REQUIRED ACTION: Return, from the lines below, each one that includes the word "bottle".

======== DATA PROVIDED

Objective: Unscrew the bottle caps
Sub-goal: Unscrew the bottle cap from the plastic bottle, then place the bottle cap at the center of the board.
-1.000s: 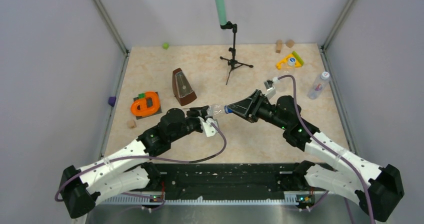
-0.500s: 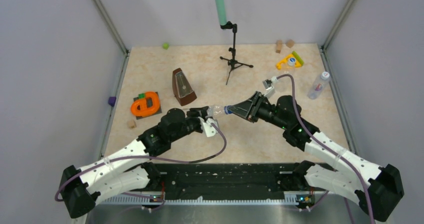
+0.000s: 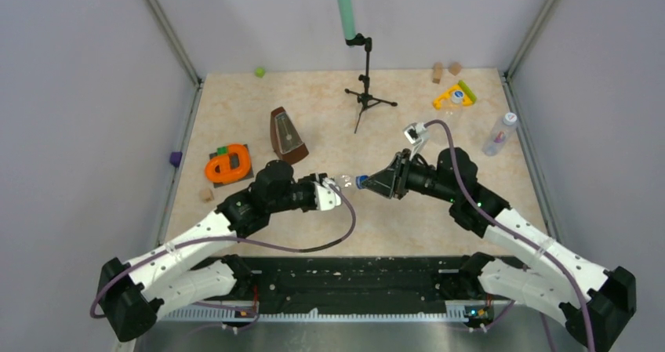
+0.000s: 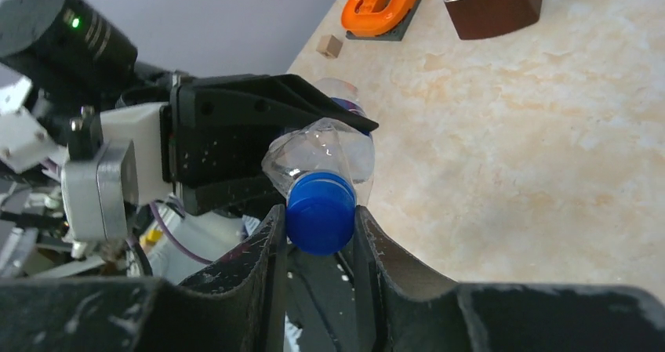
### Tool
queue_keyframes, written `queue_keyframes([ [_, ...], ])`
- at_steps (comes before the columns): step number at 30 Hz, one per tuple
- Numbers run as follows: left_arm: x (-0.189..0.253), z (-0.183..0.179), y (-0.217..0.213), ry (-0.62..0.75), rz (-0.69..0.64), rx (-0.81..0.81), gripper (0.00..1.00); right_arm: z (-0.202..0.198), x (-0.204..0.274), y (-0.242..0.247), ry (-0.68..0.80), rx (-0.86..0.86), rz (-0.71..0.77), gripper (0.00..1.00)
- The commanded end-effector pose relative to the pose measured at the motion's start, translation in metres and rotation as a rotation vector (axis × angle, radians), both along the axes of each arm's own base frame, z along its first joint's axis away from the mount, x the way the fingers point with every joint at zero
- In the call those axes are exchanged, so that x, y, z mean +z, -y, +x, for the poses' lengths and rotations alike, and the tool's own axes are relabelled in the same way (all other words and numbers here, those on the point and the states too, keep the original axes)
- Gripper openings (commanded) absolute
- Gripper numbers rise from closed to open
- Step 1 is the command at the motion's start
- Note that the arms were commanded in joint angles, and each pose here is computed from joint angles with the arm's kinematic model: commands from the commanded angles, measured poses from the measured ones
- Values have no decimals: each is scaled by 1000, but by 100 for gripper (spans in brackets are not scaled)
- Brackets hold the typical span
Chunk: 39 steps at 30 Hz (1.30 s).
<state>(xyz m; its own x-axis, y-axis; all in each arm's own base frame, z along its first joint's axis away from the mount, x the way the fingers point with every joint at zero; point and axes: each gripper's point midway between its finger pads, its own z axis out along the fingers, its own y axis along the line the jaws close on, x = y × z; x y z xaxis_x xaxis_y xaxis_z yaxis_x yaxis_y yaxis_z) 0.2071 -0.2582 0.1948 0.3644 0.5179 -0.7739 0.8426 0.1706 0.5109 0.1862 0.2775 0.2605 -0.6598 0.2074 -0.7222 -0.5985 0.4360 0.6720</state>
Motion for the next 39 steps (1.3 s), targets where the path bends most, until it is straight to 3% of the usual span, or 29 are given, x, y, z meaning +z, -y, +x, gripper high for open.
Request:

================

REPLY:
Objective: Unscrew the bottle caps
Sub-goal: Unscrew the bottle cap from the plastic bottle, then place the bottle cap at the center of the board.

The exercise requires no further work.